Elle répondit, dans un élan de tendresse qui l’empourpra :

– Ah ! si vous l’aviez dit quand j’étais toute jeune !

– Je restais des mois sans vous voir. Mais quand je vous avais vue, je rentrais content. Ma mère ne s’y trompait pas. Elle me disait : « Il n’y a pas de fille dans la ville de Nantes qui ait autant de cœur que celle-là. » Pauvre mère Loutrel, que vous m’avez fait de mal ! Il fallait me dire : « Elle a un cœur pour tous, excepté pour toi. Elle te méprisera. Elle te renverra. Ne la regarde pas ! » Mais moi je croyais en vous, parce que nous avions joué ensemble, et parce que vous aviez l’air heureux, quand vous veniez à la prairie de Mauves. Henriette, je pensais à vous tout le long de la Loire.
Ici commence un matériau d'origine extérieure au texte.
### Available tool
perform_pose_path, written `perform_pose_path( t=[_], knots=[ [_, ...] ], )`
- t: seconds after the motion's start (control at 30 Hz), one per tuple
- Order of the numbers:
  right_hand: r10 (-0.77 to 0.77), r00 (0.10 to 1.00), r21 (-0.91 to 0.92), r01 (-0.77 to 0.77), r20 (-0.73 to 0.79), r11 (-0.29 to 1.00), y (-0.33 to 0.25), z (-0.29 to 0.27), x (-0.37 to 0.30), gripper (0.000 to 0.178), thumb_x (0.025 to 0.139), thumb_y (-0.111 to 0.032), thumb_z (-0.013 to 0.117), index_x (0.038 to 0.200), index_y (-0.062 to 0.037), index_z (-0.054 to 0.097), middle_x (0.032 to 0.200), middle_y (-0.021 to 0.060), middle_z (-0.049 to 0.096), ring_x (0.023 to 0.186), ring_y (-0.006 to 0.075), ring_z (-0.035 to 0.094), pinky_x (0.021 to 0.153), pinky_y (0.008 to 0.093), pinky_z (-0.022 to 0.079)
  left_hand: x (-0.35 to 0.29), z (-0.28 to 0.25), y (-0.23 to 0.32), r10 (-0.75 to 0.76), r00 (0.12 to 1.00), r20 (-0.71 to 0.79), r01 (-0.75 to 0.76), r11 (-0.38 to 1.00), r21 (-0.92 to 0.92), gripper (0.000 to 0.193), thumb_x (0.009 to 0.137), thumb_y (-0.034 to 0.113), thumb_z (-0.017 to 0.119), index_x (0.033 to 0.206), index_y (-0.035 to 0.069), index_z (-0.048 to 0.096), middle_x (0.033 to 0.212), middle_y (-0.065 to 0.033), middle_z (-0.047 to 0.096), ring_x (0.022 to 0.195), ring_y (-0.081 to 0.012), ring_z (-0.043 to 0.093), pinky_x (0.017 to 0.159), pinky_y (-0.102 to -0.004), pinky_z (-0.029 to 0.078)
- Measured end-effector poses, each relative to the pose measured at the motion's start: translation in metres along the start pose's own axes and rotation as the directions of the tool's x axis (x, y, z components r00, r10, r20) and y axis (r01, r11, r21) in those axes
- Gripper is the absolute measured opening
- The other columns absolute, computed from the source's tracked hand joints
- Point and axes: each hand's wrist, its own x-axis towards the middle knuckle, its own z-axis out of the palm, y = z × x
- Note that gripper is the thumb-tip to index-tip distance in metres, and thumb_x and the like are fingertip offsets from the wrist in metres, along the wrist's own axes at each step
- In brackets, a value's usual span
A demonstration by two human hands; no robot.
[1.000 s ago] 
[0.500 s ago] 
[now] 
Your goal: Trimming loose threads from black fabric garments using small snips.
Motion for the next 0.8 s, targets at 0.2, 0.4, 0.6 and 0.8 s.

Quand je n’en pouvais plus de tirer la seine, ou que les mains me gelaient en relevant mes nasses, je me disais : « C’est pour Henriette. » Quand j’avais grande envie de rester sous mes couvertures, les matins d’hiver, et que le père m’éveillait avant le jour, ma mère passait souvent après lui près de mon lit, et elle n’avait qu’à me dire : « Va, mon petit, c’est ton mariage que tu gagnes. »

Henriette l’écoutait, pressée contre lui, la tête levée, ne sachant plus où elle était, ne voyant que la figure irritée d’Étienne. Elle semblait l’implorer pour qu’il se tût. Lui, ne la regardait plus.

– Écoutez encore, poursuivit-il. J’ai passé des nuits à l’affût ; j’ai tendu plus de brasses de filets et de cordées qu’aucun pêcheur de Loire ; j’ai transporté des batelées de légumes à Trentemoult, afin de vous donner un jour l’argent de mon travail. Maintenant, l’argent est gagné. Mais celle pour qui j’ai travaillé me méprise. Je vais partir !…

– Étienne, non, ne partez pas ! Restez ! Oubliez-moi ! Restez pour les vôtres !

– Non pas ! Vous ne pouvez pas vous marier avec moi, mais moi je ne peux pas rester. Ma mère ne me consolerait pas. Toutes les grèves de Loire me parlent de vous, à présent. Je leur en ai trop parlé. Je suis décidé. Il y a trois fils de chez nous qui naviguent déjà, et le père comptait sur moi pour exploiter la pêcherie. Mais le quatrième aussi va prendre la mer, et c’est vous qui l’aurez voulu !

Il se mit à rire, de colère et de chagrin.

– Ouvrez demain votre fenêtre, mademoiselle Henriette, et regardez du côté des chantiers de la Loire. Pas plus tard que demain, vous verrez qu’on commencera à construire une chaloupe de pêche. Elle aura nom comme vous, l’Henriette. C’est elle qui m’emmènera, le plus vite possible, loin d’ici où je souffre trop. Et jamais je ne reviendrai au pays, jamais !

Il étendit le bras vers l’ouest, où fuyait une voile blanche, sauta deux marches, descendit en courant, et se perdit derrière la falaise.

Henriette répéta plusieurs fois, comme égarée elle aussi :

– S’il m’avait parlé plus tôt, toute ma vie serait changée ! Et dire que je le laisse aller !

Mais elle ne le suivit pas.

Elle fixait l’ouverture éclatante du fleuve qu’il avait montrée ; elle voyait déjà s’éloigner la chaloupe qui ne reviendrait jamais.

Quelques buveurs d’air du coteau de Miséri descendirent les marches, et la frôlèrent en passant. Elle sortit du rêve, remonta, et put dire en toute vérité, penchée au-dessus de Marcelle Esnault qui, cette fois, ne comprit pas :

– Jamais tu ne sauras combien j’aime aujourd’hui mon amie Marcelle.